> _Your task_
Scan the data for "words" and copy the lines it appears in.

> _Stored items from a collection_
------------------------
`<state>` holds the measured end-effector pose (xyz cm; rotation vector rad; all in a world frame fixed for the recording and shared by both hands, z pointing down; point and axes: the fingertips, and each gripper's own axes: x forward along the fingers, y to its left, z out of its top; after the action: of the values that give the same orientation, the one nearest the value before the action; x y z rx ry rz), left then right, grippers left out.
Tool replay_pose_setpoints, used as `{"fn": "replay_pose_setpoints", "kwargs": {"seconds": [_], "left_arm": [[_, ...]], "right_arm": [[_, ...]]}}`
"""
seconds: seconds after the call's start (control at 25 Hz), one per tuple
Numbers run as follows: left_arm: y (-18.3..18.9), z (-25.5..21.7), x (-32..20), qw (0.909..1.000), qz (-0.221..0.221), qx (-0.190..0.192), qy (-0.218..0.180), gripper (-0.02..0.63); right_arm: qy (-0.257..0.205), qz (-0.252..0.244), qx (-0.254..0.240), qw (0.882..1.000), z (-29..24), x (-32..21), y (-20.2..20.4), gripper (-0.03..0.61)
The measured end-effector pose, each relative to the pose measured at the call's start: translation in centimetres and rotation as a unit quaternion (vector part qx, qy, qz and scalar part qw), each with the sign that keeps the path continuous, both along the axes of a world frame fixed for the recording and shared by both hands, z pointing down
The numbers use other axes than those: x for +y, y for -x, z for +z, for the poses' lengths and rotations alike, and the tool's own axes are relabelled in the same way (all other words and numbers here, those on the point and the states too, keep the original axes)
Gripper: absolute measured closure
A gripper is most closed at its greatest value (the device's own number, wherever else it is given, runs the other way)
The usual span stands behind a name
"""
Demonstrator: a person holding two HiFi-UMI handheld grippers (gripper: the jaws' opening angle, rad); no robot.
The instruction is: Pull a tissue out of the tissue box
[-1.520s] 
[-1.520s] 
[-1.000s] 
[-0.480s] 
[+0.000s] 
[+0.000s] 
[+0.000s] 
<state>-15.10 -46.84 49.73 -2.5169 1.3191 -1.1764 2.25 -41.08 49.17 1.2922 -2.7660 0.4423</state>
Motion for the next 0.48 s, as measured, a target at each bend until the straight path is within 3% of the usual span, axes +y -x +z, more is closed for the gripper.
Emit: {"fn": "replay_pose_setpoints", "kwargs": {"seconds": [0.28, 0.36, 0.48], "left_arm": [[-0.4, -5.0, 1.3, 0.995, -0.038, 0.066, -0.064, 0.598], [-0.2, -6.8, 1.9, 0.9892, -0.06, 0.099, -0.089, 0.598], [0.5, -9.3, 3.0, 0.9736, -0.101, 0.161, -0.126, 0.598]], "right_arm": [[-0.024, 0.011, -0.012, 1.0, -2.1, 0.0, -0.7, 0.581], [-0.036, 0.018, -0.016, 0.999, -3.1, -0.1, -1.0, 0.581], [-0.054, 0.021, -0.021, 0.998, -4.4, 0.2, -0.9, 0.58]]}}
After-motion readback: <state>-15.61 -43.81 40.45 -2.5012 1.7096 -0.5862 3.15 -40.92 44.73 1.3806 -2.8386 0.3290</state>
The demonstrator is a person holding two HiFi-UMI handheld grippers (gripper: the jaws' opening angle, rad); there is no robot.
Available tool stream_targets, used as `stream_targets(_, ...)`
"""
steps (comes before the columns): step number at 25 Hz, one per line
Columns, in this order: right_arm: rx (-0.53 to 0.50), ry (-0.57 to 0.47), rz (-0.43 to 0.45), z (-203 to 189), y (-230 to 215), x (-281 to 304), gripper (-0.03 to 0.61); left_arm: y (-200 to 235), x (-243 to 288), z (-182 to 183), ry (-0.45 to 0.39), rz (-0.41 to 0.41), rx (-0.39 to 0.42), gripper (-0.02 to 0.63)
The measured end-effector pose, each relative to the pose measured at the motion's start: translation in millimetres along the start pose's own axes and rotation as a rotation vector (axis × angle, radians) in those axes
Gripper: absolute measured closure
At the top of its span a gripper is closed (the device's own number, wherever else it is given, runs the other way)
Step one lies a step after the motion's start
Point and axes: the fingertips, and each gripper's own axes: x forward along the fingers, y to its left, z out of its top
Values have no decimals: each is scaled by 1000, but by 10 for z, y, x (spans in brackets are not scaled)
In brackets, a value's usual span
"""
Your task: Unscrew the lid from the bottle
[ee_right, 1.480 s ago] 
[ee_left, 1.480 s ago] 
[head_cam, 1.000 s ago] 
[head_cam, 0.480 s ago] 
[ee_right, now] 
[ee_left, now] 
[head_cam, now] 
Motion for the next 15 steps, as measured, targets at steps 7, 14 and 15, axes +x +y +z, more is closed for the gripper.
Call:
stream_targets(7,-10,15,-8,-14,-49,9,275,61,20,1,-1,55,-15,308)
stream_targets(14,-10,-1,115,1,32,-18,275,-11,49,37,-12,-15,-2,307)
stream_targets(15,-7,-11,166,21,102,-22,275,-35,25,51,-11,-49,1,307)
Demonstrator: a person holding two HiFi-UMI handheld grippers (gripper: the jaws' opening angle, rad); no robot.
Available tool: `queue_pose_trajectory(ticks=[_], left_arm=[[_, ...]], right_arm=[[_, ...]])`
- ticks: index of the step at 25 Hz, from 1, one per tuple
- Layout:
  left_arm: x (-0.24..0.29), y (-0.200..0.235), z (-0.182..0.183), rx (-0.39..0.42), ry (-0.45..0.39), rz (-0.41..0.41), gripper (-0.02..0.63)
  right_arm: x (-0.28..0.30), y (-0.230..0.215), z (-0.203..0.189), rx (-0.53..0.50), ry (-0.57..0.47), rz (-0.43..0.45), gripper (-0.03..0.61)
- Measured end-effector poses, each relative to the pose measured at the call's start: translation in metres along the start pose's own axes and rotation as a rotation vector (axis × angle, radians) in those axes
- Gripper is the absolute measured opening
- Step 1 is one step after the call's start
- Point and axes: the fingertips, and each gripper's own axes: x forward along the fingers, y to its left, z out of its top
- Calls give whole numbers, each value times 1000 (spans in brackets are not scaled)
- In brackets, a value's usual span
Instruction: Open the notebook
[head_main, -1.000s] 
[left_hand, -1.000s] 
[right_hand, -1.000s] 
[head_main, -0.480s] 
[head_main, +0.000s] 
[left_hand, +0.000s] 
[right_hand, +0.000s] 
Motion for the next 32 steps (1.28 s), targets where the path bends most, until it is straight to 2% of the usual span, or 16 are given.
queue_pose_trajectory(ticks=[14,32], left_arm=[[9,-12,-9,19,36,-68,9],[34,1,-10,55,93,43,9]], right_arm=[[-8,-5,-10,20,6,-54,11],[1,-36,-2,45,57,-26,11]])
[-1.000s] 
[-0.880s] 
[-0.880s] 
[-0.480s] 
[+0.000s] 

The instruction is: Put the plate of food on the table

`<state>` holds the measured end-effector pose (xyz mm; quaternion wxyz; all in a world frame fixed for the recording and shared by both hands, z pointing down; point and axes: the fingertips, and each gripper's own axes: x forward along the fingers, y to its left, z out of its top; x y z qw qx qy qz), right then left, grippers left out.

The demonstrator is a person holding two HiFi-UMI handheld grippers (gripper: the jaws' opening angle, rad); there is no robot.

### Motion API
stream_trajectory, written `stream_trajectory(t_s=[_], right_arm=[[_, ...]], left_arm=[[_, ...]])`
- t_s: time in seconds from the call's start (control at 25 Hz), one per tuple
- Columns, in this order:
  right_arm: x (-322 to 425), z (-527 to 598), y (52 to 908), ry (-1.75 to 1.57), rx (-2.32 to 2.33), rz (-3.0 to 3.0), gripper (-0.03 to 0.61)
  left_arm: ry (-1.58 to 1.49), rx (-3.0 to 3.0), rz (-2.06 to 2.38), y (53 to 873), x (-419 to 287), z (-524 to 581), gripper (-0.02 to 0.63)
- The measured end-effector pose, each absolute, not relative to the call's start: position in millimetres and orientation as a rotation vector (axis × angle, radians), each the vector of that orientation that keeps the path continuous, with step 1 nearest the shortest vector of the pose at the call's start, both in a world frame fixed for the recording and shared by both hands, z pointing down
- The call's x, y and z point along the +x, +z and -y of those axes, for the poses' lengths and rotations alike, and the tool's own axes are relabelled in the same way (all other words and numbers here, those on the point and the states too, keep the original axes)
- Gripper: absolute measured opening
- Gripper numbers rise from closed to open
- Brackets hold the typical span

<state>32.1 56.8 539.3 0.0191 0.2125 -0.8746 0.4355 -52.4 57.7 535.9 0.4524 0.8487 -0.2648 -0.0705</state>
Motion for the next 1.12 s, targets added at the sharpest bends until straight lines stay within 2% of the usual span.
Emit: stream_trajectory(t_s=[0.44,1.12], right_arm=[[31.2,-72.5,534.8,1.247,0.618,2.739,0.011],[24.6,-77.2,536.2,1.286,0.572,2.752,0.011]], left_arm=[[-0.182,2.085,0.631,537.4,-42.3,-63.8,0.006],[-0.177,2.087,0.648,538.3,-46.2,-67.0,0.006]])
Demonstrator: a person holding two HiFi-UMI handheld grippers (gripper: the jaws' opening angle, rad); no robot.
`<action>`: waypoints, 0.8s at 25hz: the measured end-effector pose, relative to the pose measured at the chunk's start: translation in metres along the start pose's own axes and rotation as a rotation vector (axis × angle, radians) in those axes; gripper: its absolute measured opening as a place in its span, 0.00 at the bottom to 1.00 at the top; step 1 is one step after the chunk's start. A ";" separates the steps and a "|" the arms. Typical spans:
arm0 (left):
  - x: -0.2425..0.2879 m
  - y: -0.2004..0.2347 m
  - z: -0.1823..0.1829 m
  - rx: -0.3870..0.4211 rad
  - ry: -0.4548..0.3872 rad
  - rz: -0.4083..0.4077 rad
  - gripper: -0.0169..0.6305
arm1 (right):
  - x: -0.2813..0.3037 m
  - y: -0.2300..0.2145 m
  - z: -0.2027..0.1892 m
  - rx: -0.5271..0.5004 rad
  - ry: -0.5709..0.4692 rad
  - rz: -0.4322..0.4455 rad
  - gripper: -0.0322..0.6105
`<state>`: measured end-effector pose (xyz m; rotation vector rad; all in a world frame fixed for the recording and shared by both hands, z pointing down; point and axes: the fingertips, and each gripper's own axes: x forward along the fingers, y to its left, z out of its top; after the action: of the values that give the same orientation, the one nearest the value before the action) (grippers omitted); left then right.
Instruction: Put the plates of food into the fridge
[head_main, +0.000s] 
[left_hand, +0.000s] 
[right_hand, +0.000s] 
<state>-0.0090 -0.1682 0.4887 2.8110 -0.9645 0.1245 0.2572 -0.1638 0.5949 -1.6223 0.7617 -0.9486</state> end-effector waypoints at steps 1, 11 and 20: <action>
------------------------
> _Exercise response_
The numbers use other axes than those: x for +y, y for -x, z for +z, for the poses' lengths and rotations alike, and the tool's own axes are relabelled in the same way (all other words and numbers here, those on the point and the states too, keep the original axes)
- The call's x, y and z point along the +x, +z and -y of those axes, for the poses' lengths and rotations alike, and the tool's own axes are relabelled in the same way (all other words and numbers here, those on the point and the states too, keep the original axes)

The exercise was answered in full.